L’année suivante, il écrit et fait jouer à l’Athénée deux comédies, Amour et piano et Le Diapason, qui sont bien accueillies par le public et la critique. Dans le même temps, ses nouveaux monologues (Le Potache, Le Petit Ménage, Aux antipodes, etc.…) sont dits par les comédiens Judic et Coquelin Cadet.

Vers la fin de l’année 1883, il est enrôlé dans l’armée, et ce, jusqu’en 1884, année où il devient secrétaire général du théâtre de la Renaissance. Il poursuit néanmoins l’écriture de monologues. En 1885, son beau-père, Henry Fouquier, lui confie la gestion de la rubrique «Courrier des théâtres» de son journal XIXe siècle.

Le premier grand succès, pour le jeune dramaturge français, arrive en 1886 avec la représentation de Tailleur pour dames, écrite deux ans plus tôt, au théâtre de la Renaissance. Le public est conquis par la pièce et plusieurs professionnels du domaine, dont Eugène Labiche, ne tarissent pas d’éloges à son égard.

En 1887, il fait connaissance avec Maurice Desvallières avec lequel il collaborera pour de nombreuses pièces. De 1888 à 1891, il essuie une série d’échecs sur des vaudevilles qui constituent, avec les comédies, la nouvelle orientation de son travail. Parmi ces pièces, on retrouve : Un bain de ménage (1888), Chat en poche (1888), Des Fiancés de Loches (1888), L’Affaire Edouard (1889) avec Maurice Desvallières, Le Mariage de Barillon (1890).

Feydeau connaît son ère de gloire à partir de 1892 avec la pièce Monsieur chasse ! qui est suivie, la même année, par deux pièces écrites en collaboration avec Maurice Desvallières, Champignol malgré lui et Système Ribadier. Les années suivantes, il produit d’autres œuvres, à savoir, Fiancés en herbe (1886), C’est une femme du monde (1890), La Lycéenne (1887), Un fil à la patte (1894), L’Hôtel du Libre Echange (1894), Séance de nuit (1897), La Dame de chez Maxim (1899), La Duchesse des Folies-Bergère (1902), La main passe (1904), Bourgeon (1906), La Puce à l’oreille (1907), Occupe-toi d’Amélie (1908), On purge Bébé (1910), Mais n’te promène donc pas toute nue (1911), On va faire la cocotte (1913), Je ne trompe pas mon mari (1914) ou encore Hortense a dit : « Je m’en fous ! »

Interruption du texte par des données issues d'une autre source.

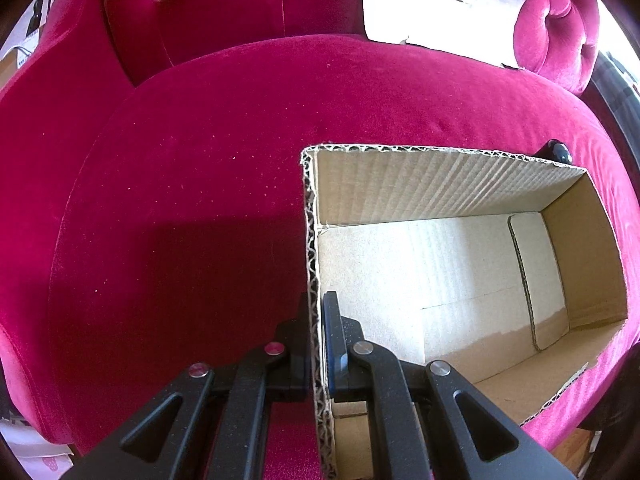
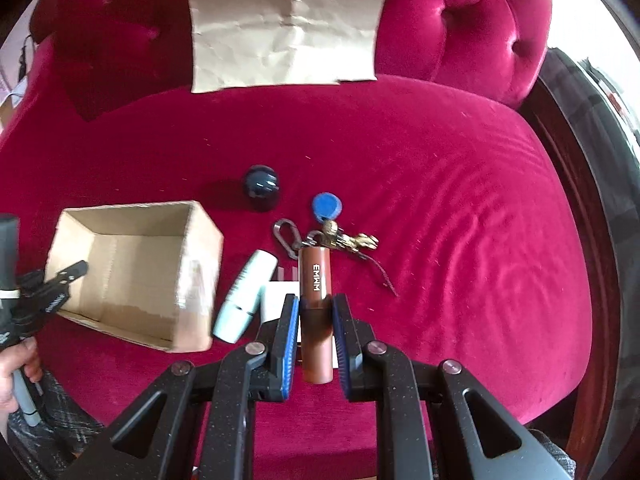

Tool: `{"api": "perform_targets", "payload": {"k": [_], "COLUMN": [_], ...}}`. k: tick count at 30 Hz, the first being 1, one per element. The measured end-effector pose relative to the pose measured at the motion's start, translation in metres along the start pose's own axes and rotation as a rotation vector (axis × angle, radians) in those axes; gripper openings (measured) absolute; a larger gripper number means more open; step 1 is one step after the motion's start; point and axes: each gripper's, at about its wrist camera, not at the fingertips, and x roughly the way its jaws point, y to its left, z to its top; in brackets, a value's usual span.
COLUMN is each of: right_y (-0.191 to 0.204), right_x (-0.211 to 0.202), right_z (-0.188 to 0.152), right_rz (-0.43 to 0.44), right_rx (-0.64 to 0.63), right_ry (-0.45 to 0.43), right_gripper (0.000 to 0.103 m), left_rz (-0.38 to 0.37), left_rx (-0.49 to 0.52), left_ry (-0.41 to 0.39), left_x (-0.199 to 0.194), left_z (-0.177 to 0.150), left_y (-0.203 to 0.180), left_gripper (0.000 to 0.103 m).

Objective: Organize rigid objects
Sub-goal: 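Carry the brown tube with the right tool over the box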

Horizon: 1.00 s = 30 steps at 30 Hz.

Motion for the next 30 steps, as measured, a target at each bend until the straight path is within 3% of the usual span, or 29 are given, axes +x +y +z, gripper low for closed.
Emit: {"api": "perform_targets", "payload": {"k": [14, 30], "right_y": [0.059, 0.114], "right_x": [-0.011, 0.014], "right_z": [0.015, 0.021], "right_rz": [0.087, 0.162], "right_rx": [-0.104, -0.172], "right_ry": [-0.022, -0.006], "right_gripper": [0.017, 0.017], "left_rz": [-0.003, 0.004], "left_rx": [-0.013, -0.017], "left_ry": [-0.002, 0.000], "left_x": [-0.002, -0.002], "left_z": [-0.001, 0.003], "left_y": [0.003, 0.003], "left_gripper": [0.005, 0.005]}}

Toutes ses pièces sont caractérisées par une bonne dynamique des personnages doublée d’une forte dose d’humour. C’est ainsi qu’il est considéré comme le précurseur du théâtre burlesque. Le style de ses vaudevilles est en rupture avec la touche traditionnelle. En tant qu’acteur, il connaît un triomphe, en 1898, avec Amants de Maurice Donnay aux côtés de Madame Gaston de Caillavet et Robert de Flers.

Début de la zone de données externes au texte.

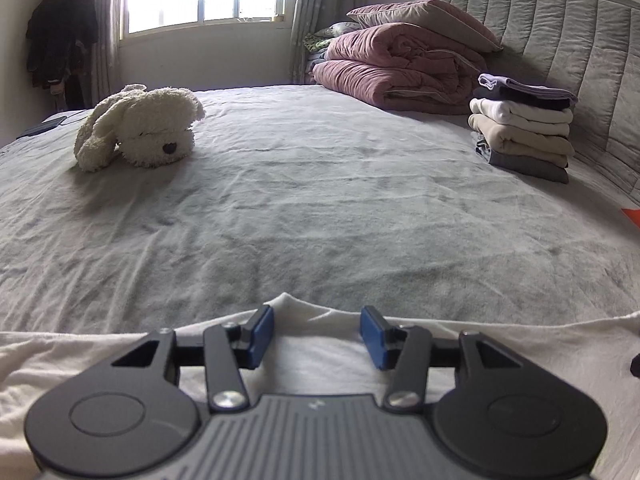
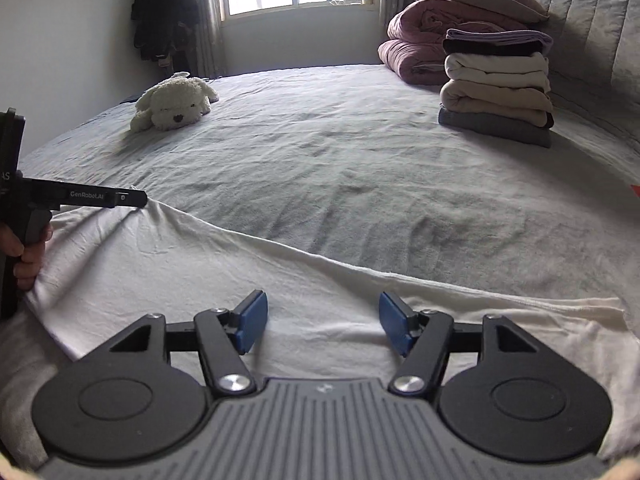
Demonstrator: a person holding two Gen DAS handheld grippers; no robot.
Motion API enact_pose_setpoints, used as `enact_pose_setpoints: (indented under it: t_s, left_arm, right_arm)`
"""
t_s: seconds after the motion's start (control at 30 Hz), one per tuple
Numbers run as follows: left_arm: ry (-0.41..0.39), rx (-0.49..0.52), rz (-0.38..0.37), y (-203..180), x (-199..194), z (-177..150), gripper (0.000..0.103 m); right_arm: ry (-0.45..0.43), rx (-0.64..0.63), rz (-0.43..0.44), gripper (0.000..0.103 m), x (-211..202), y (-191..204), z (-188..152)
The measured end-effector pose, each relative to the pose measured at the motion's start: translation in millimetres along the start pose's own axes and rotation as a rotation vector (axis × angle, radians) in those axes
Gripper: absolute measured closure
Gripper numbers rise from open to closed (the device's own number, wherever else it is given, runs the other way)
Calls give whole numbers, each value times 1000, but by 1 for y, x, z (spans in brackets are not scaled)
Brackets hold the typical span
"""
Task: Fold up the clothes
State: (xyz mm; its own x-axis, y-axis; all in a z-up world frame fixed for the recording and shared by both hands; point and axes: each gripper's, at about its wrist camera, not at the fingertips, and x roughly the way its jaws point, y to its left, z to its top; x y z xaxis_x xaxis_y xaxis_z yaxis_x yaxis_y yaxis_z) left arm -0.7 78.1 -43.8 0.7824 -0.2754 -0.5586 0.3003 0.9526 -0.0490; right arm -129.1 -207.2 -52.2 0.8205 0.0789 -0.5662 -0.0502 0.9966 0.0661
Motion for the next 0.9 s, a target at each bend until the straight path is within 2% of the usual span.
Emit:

De 1912 à 1914, il occupe le poste de vice-président de la Société des auteurs et compositeurs dramatiques. Par ailleurs, parallèlement à son activité dans le monde du théâtre, Georges Feydeau a également exercé comme peintre.

En 1889, il a épousé la fille du peintre Carolus-Duran, Marie-Anne Carolus-Duran. Ils ont eu ensemble quatre enfants : Germaine, Jacques, Michel et Jean-Pierre. Georges Feydeau rend l’âme le 5 juin 1921, à Rueil-Malmaison,des suites des troubles psychiques causés par la syphilis.